Problem requirements - As the answer, give every line of the records that includes the word "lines".

Data to examine -
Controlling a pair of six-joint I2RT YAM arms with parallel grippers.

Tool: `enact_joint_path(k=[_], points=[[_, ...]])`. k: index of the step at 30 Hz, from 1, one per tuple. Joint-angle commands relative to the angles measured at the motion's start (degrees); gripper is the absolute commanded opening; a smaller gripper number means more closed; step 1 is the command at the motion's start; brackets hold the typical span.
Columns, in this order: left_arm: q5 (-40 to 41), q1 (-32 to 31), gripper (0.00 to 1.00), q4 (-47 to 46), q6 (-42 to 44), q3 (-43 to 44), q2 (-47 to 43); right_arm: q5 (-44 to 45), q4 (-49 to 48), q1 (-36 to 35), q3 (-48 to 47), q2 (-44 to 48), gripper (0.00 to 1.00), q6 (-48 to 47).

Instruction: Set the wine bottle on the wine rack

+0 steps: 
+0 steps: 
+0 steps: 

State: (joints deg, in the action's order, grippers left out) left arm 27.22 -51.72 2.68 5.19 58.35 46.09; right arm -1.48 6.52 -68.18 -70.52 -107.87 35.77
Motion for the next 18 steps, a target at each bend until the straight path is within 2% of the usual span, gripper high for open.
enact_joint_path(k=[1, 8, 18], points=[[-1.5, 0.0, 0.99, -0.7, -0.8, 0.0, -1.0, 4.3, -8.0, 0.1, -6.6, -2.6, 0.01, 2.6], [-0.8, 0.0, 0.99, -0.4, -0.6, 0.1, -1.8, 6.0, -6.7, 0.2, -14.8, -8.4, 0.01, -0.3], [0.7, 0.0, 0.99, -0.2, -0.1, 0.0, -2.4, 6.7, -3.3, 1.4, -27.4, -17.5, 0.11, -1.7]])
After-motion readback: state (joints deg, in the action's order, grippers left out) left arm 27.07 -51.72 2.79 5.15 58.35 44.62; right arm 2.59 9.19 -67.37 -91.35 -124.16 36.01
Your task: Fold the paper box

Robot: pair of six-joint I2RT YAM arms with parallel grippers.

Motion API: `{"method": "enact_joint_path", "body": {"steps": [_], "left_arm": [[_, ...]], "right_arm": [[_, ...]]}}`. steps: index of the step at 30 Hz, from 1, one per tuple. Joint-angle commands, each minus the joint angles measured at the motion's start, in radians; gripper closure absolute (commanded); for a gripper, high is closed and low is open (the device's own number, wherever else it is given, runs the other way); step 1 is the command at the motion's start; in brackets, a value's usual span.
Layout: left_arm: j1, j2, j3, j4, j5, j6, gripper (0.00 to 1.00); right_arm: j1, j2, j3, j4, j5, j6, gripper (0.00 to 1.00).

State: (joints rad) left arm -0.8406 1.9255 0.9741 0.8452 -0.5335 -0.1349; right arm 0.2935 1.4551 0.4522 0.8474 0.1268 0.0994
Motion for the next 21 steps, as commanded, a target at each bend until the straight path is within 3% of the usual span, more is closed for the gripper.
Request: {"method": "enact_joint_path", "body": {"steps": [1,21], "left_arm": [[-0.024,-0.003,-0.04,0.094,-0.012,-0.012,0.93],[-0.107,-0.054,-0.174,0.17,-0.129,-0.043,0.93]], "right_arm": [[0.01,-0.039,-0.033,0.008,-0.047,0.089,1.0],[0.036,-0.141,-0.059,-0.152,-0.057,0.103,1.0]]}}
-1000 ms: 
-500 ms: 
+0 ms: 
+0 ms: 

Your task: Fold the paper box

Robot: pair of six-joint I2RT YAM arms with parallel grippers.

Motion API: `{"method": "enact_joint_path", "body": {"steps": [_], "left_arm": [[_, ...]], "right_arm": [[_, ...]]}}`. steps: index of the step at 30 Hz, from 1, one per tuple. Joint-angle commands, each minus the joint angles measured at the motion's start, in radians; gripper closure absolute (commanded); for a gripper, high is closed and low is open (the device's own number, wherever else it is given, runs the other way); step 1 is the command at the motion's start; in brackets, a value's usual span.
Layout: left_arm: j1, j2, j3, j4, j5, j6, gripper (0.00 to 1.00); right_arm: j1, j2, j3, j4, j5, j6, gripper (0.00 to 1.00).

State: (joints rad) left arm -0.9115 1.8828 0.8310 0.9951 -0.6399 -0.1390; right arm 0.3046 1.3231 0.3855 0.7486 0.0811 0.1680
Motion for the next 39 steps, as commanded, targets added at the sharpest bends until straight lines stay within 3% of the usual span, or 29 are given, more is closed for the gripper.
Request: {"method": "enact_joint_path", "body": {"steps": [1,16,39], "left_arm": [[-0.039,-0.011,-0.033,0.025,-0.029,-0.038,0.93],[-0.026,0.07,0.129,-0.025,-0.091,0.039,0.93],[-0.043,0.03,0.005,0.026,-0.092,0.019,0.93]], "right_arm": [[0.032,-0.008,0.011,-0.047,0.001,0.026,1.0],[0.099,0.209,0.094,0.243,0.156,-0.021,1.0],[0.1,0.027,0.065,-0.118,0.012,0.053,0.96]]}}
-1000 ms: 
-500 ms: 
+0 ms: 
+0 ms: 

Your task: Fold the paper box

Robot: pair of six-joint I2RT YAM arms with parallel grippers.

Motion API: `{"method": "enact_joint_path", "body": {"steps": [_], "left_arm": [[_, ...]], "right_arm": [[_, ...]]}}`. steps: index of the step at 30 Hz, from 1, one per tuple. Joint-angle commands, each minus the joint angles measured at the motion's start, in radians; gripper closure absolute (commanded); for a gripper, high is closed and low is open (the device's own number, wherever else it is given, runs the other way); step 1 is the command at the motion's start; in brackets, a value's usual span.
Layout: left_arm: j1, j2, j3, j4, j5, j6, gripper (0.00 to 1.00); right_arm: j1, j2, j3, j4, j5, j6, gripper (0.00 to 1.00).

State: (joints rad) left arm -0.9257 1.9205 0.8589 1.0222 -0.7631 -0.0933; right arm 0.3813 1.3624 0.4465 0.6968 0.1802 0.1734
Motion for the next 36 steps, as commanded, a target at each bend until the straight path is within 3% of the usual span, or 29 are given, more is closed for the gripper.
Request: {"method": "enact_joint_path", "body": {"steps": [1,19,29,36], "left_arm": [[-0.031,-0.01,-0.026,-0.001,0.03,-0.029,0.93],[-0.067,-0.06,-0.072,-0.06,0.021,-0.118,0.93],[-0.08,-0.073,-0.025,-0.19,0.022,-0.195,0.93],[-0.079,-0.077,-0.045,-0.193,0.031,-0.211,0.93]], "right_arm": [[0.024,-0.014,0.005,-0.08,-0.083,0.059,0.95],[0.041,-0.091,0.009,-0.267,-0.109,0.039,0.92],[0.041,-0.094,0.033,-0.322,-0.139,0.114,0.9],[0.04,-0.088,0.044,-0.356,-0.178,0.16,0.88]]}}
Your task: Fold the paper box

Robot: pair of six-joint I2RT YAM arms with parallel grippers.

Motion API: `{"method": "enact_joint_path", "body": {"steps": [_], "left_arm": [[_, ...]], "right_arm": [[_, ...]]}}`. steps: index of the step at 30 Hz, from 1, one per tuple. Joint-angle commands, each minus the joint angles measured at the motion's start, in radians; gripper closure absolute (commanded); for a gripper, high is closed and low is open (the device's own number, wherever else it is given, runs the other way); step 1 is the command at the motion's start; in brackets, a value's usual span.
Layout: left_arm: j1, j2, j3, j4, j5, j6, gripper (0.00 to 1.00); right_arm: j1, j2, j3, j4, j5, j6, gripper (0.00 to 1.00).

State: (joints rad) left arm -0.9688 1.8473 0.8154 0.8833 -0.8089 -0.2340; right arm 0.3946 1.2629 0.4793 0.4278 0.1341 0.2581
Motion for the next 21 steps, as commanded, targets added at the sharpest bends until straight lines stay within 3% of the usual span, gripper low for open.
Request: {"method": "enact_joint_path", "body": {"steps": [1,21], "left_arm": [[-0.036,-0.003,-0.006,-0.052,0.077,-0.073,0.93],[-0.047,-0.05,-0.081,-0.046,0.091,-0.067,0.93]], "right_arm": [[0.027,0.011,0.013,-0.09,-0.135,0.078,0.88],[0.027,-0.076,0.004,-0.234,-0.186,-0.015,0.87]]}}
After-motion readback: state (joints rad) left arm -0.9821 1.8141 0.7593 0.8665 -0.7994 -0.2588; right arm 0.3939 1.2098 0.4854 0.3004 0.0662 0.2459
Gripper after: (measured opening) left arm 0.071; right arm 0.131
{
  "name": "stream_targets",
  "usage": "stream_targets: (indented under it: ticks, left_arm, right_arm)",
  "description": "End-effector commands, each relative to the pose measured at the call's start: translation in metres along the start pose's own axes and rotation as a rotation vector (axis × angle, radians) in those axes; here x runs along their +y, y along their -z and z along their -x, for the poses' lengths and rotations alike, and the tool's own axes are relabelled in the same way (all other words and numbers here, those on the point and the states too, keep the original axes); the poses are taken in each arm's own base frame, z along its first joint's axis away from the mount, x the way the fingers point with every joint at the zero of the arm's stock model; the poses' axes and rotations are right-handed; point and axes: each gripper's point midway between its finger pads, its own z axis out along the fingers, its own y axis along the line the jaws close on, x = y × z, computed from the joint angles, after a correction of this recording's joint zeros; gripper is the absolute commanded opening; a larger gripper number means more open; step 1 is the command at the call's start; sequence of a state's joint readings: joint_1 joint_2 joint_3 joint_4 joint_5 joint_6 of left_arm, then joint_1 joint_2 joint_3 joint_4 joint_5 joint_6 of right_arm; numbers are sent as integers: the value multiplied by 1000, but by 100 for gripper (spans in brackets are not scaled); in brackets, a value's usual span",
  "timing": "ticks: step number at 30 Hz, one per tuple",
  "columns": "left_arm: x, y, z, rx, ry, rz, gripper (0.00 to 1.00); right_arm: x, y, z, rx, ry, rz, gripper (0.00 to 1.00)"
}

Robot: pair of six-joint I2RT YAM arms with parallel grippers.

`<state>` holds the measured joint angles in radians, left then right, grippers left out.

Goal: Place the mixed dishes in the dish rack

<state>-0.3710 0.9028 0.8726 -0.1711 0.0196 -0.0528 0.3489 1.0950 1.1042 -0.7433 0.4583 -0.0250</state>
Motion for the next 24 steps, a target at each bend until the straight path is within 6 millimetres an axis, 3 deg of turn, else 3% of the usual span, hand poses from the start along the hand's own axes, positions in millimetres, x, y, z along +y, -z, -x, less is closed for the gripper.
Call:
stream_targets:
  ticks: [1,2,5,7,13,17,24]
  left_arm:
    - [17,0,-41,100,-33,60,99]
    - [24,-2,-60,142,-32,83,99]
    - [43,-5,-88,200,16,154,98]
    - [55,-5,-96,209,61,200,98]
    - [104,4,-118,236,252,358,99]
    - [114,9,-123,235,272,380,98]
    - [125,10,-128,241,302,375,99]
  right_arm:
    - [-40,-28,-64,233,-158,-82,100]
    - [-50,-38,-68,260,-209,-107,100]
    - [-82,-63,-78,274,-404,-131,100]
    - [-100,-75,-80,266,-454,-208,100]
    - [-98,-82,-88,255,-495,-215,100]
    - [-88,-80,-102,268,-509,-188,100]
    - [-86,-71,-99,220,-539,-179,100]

Task output -
Motion for the next 39 steps, as commanded, targets added at the sharpest bends until straight lines stay within 3% of the usual span, or 29 are given, more is closed for the gripper.
Motion for the next 21 steps, as commanded, targets added at the sharpest bends until straight lines stay within 3% of the usual span, gripper low for open.

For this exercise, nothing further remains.